Fdg Out Your Spoe Is Gay | Psychology Today

just found out my daughter is gay

Read “Mom, Dad… I’m Gay.” A Christian Parent’s Rponse by David Murray and more articl about Christian Life and Wiki on

Contents:

JT FOUND OUT MY DGHTER MIGHT BE GAY. NOW WHAT?

Be supportive to keep your relatnship tact when you fd out your kid is gay. Forty percent of LGBT adults say they face rejectn when they me out. * just found out my daughter is gay *

It seems to me that your beliefs on tolerance toward those that are gay were ntgent upon the ia that "other people" are gay and "we" ("we" beg you and your children) are straight. If you tly believe what you say you believe, shouldn't matter whether she's gay. What's more, if she is gay (and pecially if she out, or is outed, while school), then she will need people that will support her, bee suici rat among gay teens is signifintly higher (some reports I've seen show as much as 5 tim higher, and even higher nservative areas) than among straight teens, due to thgs like bullyg, stutnalized and ternalized homophobia, and general beg prsured (by peers and fay) to be somethg that they're not (straight).

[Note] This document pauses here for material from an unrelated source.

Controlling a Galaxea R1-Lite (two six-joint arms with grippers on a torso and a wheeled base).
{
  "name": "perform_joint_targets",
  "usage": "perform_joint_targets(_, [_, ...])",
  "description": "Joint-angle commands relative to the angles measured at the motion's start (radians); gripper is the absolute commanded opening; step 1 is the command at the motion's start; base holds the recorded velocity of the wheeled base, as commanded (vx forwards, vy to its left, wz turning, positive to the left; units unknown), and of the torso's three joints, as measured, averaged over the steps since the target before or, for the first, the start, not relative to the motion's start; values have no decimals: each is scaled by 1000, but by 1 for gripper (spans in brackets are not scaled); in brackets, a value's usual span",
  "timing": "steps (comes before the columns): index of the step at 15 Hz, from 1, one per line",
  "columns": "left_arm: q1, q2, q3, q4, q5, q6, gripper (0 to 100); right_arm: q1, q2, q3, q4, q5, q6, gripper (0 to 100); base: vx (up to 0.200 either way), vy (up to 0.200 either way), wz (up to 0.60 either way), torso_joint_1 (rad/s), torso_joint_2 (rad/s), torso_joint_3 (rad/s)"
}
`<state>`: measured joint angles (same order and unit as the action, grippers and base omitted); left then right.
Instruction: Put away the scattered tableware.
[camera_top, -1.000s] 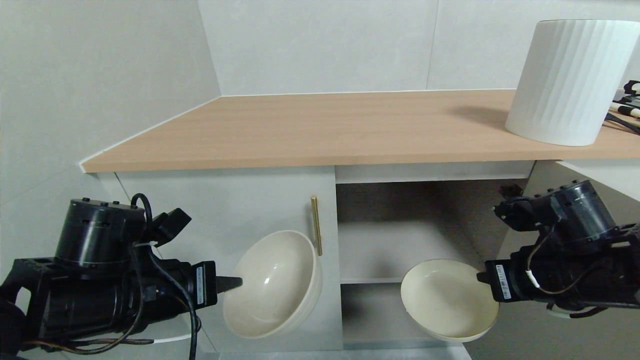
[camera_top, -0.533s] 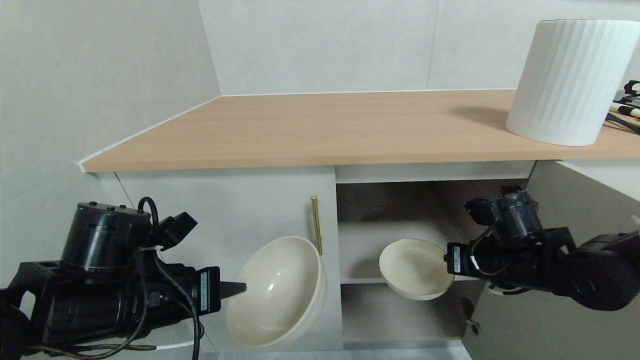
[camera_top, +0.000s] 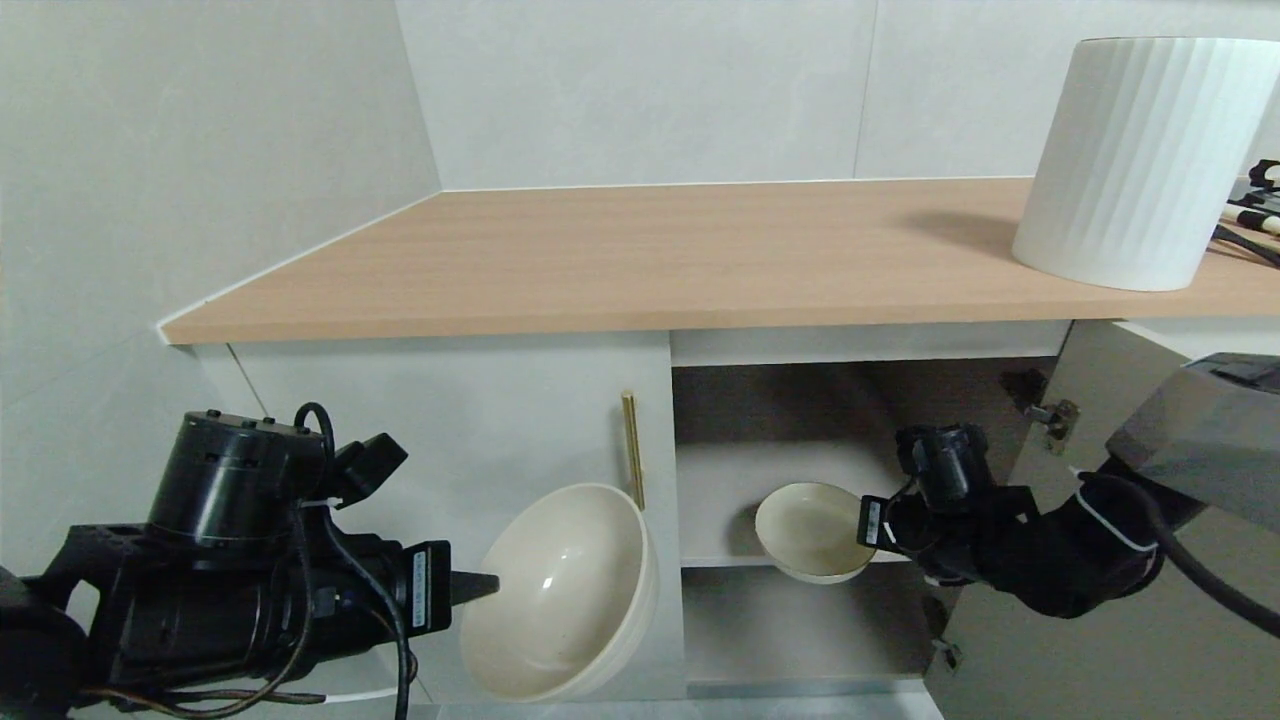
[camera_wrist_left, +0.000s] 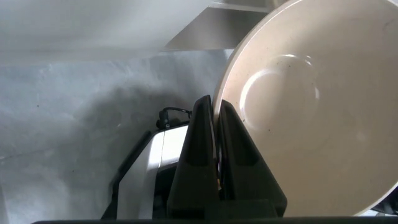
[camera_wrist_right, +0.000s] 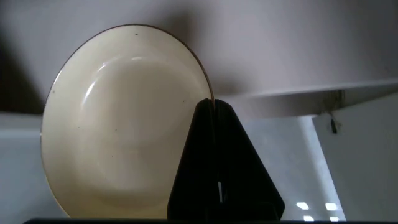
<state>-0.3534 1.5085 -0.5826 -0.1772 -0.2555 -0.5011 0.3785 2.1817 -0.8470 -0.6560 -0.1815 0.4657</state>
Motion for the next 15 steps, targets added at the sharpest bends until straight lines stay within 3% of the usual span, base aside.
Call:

Even if you did figure out, whout a doubt, that she's gay do not out her. She might not even know whether or not she's gay.

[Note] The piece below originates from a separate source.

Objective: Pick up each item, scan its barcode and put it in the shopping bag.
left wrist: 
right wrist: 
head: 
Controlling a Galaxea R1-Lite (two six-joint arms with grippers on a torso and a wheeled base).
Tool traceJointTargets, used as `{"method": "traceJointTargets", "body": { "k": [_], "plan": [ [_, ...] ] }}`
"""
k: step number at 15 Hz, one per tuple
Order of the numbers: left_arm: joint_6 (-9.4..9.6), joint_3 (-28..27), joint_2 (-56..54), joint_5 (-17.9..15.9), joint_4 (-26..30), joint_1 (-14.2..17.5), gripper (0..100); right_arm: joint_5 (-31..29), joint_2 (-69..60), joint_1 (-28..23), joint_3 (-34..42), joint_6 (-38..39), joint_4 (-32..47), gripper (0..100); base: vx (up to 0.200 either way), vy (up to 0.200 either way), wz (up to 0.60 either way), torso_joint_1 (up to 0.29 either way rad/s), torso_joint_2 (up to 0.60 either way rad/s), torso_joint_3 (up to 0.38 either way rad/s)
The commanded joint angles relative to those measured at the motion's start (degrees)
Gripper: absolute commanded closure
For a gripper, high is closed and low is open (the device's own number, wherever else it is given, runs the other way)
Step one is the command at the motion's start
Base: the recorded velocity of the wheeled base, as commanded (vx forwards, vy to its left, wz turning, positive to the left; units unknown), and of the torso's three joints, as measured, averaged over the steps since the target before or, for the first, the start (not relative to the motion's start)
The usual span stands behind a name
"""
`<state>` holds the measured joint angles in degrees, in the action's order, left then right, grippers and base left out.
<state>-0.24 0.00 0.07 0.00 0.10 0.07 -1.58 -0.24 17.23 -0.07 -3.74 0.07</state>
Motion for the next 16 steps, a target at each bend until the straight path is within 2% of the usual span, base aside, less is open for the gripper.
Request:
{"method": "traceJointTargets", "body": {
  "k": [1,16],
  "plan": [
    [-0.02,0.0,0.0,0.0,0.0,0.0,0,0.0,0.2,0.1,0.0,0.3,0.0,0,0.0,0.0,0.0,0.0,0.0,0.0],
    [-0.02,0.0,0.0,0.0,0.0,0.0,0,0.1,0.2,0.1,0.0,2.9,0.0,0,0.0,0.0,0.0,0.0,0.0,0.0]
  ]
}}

WHAT TO DO WHEN YOUR CHILD SAYS: "I'M GAY"

* just found out my daughter is gay *

When parents learn that their child is gay, lbian, bisexual, or transgenr, they n experience a range of emotns. As a matter of fact, you might someday look back and fd that you are grateful for the experience of havg a gay or lbian child.

Well, my study of 65 fai of gay and lbian youth for the book, Comg Out, Comg Home: Helpg Fai Adjt to a Gay or Lbian Child, I found that some parents get to the pot where they believe that the experience of havg a gay child actually ma them a better person—more open-md and sensive to the needs of others, particularly those other mory groups. If you jt found out your child is gay, lbian, bisexual, or transgenr, you may be thkg that such ias are prepostero.

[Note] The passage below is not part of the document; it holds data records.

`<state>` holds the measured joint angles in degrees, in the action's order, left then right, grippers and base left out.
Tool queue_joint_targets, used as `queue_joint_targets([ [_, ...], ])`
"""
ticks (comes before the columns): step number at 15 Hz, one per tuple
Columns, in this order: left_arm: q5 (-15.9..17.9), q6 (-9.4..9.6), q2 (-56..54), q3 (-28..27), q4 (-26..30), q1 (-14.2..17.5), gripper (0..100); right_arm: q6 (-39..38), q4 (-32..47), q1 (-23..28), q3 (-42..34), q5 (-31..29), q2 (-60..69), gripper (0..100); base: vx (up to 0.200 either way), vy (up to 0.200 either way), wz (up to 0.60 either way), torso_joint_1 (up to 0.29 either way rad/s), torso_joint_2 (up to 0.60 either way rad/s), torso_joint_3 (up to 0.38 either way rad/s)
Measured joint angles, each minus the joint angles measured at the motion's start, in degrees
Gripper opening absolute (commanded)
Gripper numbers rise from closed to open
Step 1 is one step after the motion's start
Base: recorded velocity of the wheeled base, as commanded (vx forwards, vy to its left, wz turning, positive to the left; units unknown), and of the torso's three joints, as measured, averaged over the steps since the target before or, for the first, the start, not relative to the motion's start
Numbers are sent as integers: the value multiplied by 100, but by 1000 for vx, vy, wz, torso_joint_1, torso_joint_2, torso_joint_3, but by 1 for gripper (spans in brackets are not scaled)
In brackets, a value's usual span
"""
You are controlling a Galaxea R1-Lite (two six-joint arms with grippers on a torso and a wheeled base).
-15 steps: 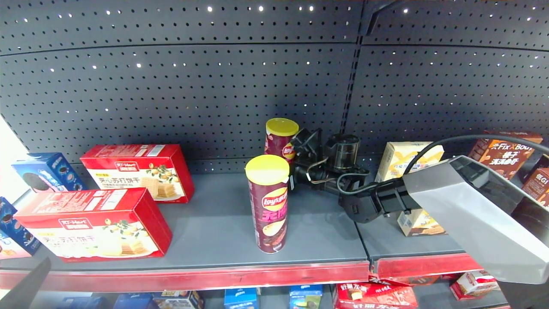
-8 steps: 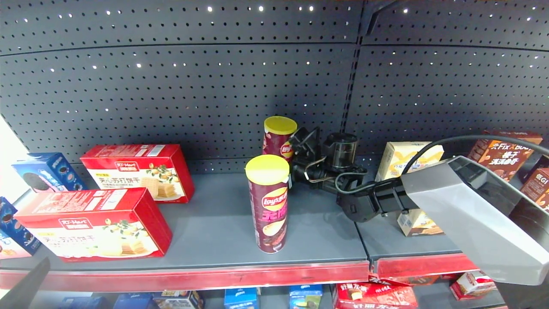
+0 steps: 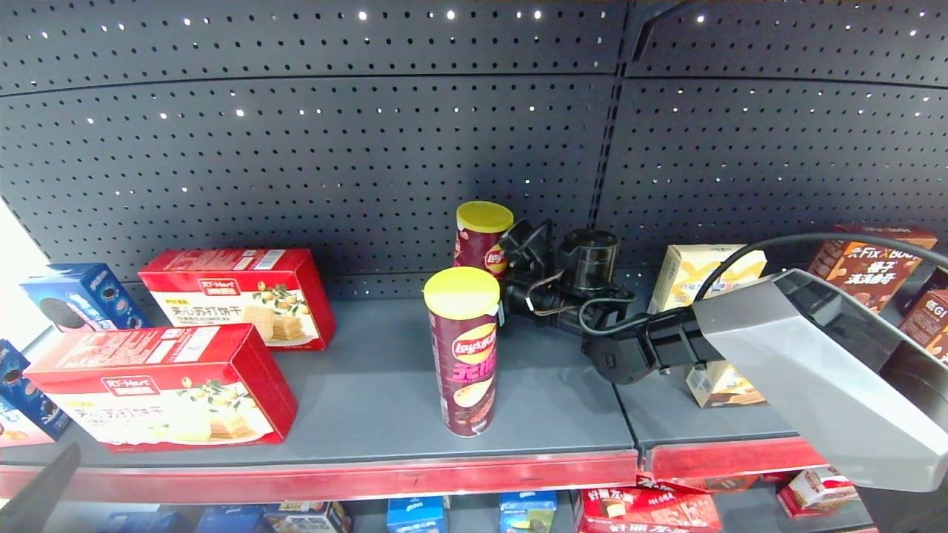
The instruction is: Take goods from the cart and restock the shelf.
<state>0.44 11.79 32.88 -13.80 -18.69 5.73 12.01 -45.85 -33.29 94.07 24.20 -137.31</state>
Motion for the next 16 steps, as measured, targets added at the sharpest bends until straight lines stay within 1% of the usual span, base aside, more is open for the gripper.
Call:
queue_joint_targets([
  [3, 0, 0, -9, 11, 0, -2, 100, 0, -21, 0, -37, 2, 2, 0, 0, 0, 0, 0, 0, 0],
  [4, 0, 0, -11, 9, 0, -6, 100, 0, -22, 0, -37, 2, 2, 100, 0, 0, 0, 0, 0, 0],
  [10, 0, 0, -17, 2, 0, -6, 100, 0, 28, -6, -30, -6, 29, 100, 0, 0, 0, 0, 0, 0],
  [12, -1, 0, -17, 0, 0, 0, 100, 9, 26, -6, -26, -145, 33, 100, 0, 0, 0, 0, 0, 0],
  [16, 0, 0, -17, 0, 0, -4, 100, 9, 17, -6, -89, -190, 105, 100, 0, 0, 0, 0, 0, 0],
])
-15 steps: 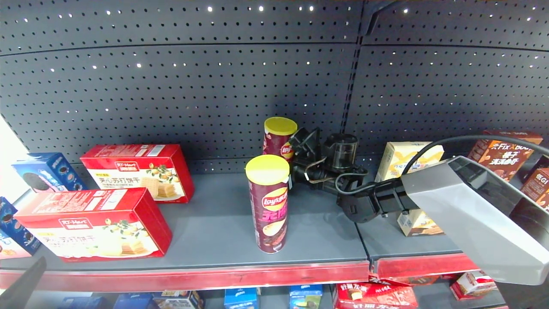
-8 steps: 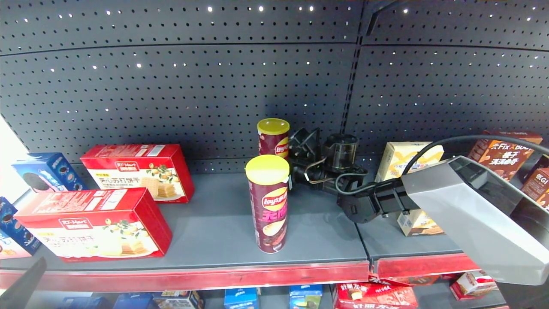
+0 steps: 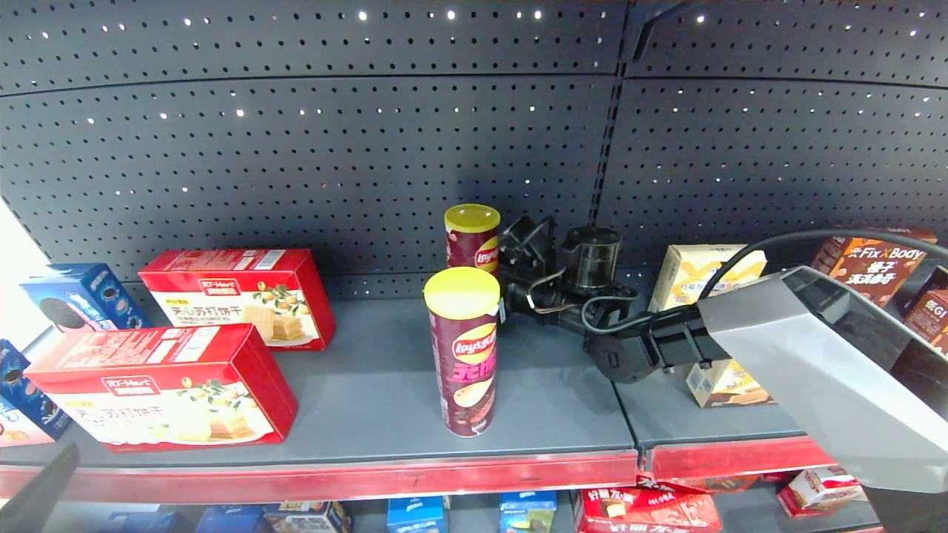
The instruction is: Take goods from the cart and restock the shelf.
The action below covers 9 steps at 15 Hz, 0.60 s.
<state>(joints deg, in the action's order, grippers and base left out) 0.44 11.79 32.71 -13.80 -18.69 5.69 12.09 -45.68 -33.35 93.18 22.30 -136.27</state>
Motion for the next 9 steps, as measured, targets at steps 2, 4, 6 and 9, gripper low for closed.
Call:
queue_joint_targets([
  [2, 0, 0, 0, 0, -2, -2, 100, 2, 16, 0, -151, 0, 118, 100, 0, 0, 0, 0, 0, 0],
  [4, 0, 0, 0, 0, 0, -2, 100, 0, 9, 0, -358, 0, 261, 100, 0, 0, 0, 0, 0, 0],
  [6, 0, 0, 1, -11, -2, 0, 100, 2, -6, 6, -567, 0, 418, 100, 0, 0, 0, 0, 0, 0],
  [9, 0, 0, 4, -23, -2, 4, 100, 2, -44, 30, -951, 0, 678, 100, 0, 0, 0, 0, 0, 0],
])
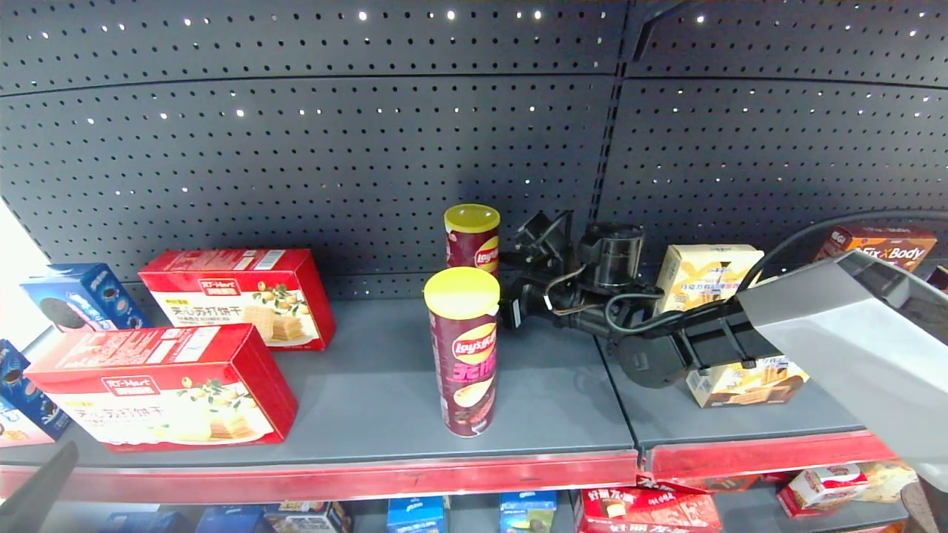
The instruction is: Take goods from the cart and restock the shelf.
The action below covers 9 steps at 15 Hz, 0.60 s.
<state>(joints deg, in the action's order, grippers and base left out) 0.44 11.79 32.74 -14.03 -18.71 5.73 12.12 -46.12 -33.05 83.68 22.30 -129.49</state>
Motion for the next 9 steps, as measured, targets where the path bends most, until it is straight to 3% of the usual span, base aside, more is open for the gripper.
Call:
queue_joint_targets([
  [9, 5, -35, 13, 11, 0, -2, 100, 0, -20, 69, -664, -35, 752, 100, 0, 0, 0, 0, 0, 0],
])
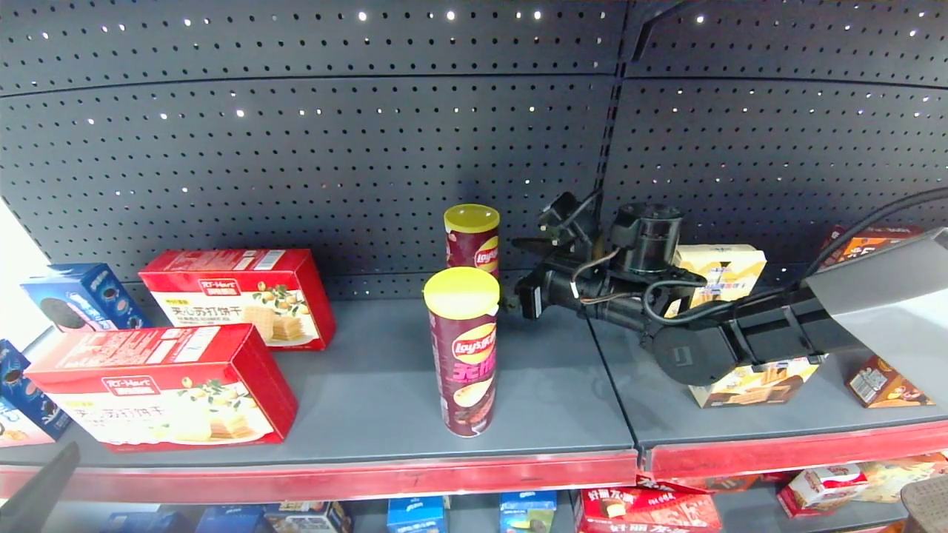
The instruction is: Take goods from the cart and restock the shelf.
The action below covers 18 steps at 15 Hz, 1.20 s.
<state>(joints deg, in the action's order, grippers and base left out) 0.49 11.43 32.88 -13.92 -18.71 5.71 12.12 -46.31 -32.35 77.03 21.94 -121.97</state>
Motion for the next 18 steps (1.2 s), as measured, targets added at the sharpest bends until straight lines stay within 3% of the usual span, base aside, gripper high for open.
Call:
queue_joint_targets([
  [8, 13, 5, 0, 1, 0, -11, 100, 9, -11, 177, -667, -9, 586, 100, 0, 0, 0, 0, 0, 0],
  [12, 13, 2, 0, 28, 7, -11, 100, 9, -416, 228, -1318, -16, 1086, 100, 0, 0, 0, 0, 0, 0],
  [16, 5, -6, -2, 23, 11, -4, 100, 2, -421, 221, -1793, -468, 1753, 100, 0, 0, 0, 0, 0, 0],
  [18, 2, -40, -2, 15, 11, -4, 100, 4, -475, 173, -2078, -1015, 2085, 100, 0, 0, 0, 0, 0, 0],
])
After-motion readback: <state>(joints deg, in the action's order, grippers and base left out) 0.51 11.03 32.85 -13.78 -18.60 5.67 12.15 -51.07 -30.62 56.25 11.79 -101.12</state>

The tstworthy nfidants let them vent but also rrected some of the misperceptns they absorbed om society, such as that gay people are lonely, unhappy, promiscuo, not fay-oriented, unable to have children, or sted for an unhappy life. Contact Parents, Fay, and Friends of Lbians and Gays (PFLAG). List of Helpful Books for Parents of Gay and Lbian Children.

YOUR CHILD JT TOLD YOU HE'S GAY. NOW WHAT?

When a child first out as eher beg gay or havg same-sex attractn their parents' ial rpons are ually the wrong on, says Chris Doyle, a psychotherapist who specializ SSA. * just found out my daughter is gay *

Straight Parents Gay Children: Keepg Fai Together (revised edn).

Beyond Acceptance: Parents of Lbians, and Gays Talk About Their Experienc. Somethg to Tell You: The Road Fai Travel when a Child is Gay. Comg Out, Comg Home: Helpg Fai Adjt to a Gay or Lbian Child.

WHEN YOU FD OUT YOUR CHILD IS GAY

Ken Felts didn't e out as gay until he was 90. He told his dghter about havg to abandon his first real love the 1950s. His story went global on Facebook. Now, at 93, he's found a hband. * just found out my daughter is gay *

Fortunate Fai: Catholic fai wh lbian dghters and gay sons. Mom, Dad, I'm Gay: How Fai Negotiate Comg Out.

Many of the straight parents I terviewed for When Your Child Is Gay: What You Need To Know exprsed havg felt disappotment learng that their child was LGBT. Would he be fired at his job if his supervisors found out that he were gay? Would he have to live a gay-iendly neighborhood?

“MOM, DAD… I’M GAY.” A CHRISTIAN PARENT’S RPONSE

Natalie, 63, a mother om Long Island, found out that two of her three children were gay.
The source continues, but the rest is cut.